> **Problem**
In the entries that follow, how many lines contain "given"? Please reply with only the number.

Supplied material START

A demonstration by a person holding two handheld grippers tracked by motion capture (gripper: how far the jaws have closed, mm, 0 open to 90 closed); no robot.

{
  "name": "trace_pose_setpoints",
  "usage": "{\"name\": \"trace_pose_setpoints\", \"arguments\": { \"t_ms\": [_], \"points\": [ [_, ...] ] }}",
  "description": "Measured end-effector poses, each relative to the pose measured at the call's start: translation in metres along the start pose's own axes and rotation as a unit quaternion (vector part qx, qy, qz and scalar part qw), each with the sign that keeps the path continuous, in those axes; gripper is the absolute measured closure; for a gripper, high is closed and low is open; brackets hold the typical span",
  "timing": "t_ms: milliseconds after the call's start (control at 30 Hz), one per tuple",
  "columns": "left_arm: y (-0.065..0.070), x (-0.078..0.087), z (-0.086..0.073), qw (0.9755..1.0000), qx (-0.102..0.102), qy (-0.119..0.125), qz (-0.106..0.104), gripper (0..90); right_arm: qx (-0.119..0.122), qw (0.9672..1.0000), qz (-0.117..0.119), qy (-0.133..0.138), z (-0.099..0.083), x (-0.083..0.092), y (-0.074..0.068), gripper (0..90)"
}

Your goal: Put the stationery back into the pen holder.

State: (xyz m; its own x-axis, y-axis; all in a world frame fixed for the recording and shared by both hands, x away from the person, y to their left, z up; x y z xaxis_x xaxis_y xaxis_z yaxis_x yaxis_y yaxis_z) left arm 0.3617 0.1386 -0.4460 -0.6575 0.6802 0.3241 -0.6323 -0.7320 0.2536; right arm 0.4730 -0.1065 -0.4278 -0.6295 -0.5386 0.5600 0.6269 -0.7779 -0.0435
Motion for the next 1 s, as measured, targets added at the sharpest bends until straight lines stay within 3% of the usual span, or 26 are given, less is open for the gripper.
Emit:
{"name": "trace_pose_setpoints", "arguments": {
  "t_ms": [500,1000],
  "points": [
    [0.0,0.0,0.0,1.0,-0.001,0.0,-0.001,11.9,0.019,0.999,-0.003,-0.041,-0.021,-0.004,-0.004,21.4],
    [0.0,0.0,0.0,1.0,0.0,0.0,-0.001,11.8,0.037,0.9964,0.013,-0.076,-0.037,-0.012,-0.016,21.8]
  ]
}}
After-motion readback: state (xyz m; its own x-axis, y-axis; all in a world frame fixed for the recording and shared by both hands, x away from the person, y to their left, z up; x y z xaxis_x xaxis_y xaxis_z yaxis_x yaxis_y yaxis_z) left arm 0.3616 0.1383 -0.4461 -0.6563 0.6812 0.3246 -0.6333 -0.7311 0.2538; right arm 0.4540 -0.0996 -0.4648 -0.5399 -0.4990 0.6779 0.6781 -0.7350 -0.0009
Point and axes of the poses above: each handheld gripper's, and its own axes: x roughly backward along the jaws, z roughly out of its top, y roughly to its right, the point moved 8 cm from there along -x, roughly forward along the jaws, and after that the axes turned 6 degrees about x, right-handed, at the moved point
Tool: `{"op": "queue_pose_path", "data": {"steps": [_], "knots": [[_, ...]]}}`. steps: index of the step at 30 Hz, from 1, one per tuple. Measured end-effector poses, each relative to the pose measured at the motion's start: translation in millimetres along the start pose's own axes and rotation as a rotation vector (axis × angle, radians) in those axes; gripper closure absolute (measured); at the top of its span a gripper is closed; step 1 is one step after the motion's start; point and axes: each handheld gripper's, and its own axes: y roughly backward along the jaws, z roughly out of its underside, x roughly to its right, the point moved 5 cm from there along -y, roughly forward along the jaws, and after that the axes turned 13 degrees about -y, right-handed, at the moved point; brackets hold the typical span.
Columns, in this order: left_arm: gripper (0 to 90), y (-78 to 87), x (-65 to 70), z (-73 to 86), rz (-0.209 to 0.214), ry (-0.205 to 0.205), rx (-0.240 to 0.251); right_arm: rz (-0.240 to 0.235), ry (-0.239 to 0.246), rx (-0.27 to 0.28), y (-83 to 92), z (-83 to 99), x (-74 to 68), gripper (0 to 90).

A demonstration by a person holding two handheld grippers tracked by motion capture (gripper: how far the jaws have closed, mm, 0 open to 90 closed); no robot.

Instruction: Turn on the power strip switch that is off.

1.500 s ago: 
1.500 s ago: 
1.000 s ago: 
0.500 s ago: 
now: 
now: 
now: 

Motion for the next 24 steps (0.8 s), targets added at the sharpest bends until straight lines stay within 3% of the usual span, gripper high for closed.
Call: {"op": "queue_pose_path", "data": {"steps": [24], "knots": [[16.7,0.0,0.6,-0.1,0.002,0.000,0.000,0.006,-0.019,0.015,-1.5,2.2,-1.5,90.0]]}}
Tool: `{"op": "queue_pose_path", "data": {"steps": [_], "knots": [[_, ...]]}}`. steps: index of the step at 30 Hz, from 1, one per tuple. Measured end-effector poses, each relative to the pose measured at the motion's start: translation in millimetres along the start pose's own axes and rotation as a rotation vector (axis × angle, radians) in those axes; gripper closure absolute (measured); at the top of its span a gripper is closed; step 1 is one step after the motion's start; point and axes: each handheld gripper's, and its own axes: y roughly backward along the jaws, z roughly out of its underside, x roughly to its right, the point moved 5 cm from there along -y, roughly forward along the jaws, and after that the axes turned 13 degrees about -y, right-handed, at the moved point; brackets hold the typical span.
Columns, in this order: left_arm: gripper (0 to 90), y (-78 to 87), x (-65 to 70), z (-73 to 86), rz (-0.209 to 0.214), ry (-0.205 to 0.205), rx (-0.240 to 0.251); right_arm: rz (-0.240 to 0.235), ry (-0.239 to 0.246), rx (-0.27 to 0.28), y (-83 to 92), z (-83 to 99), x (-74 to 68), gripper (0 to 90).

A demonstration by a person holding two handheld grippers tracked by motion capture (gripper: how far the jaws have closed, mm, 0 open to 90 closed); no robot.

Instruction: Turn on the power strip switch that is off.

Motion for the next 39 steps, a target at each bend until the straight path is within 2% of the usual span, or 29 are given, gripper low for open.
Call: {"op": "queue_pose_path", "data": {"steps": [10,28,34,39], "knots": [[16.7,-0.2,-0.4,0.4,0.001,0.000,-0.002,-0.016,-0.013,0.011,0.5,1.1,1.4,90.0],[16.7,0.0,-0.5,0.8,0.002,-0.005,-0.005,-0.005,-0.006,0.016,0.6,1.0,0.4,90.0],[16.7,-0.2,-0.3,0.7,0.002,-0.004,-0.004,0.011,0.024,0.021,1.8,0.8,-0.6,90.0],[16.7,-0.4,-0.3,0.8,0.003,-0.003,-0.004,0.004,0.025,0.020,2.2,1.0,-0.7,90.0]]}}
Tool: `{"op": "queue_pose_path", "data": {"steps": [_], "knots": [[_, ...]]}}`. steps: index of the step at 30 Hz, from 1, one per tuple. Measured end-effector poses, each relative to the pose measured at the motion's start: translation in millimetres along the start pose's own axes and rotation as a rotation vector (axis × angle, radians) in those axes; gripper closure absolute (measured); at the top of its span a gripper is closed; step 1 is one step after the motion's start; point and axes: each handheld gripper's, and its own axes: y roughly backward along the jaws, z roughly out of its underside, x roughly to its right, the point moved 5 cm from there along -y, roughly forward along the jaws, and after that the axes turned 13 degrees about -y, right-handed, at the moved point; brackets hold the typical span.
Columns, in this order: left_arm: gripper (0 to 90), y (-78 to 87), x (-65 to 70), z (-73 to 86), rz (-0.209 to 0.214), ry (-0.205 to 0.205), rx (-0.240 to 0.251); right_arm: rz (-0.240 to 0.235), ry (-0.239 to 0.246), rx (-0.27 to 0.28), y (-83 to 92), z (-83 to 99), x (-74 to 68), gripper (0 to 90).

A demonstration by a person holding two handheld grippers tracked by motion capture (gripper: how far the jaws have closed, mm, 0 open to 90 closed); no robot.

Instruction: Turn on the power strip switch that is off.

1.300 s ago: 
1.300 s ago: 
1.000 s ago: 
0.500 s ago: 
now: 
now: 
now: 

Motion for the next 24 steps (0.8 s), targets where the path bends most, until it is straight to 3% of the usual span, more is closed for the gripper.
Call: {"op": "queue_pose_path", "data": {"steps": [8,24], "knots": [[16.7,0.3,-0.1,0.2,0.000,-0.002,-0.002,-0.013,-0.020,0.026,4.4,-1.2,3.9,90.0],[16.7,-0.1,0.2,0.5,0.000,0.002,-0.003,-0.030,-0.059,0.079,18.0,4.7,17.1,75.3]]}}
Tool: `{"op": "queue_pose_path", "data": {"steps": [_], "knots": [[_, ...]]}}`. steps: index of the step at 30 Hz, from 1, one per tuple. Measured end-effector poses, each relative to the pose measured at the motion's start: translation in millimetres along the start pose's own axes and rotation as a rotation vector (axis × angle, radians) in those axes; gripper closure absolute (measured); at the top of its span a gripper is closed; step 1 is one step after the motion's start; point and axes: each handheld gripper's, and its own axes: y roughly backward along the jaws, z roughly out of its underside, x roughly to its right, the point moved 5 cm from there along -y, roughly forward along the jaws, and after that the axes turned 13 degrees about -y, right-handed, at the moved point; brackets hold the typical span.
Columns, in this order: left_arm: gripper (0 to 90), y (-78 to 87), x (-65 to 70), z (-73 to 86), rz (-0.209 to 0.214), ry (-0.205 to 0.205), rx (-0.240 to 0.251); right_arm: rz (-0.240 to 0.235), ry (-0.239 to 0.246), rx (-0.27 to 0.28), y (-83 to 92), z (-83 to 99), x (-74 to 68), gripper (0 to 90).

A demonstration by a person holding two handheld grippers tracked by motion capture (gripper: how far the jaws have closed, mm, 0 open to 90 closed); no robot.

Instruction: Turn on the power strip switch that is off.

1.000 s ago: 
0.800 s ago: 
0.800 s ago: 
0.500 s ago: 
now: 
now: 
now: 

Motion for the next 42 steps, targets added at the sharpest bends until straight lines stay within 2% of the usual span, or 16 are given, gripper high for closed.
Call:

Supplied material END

> **Reply**
3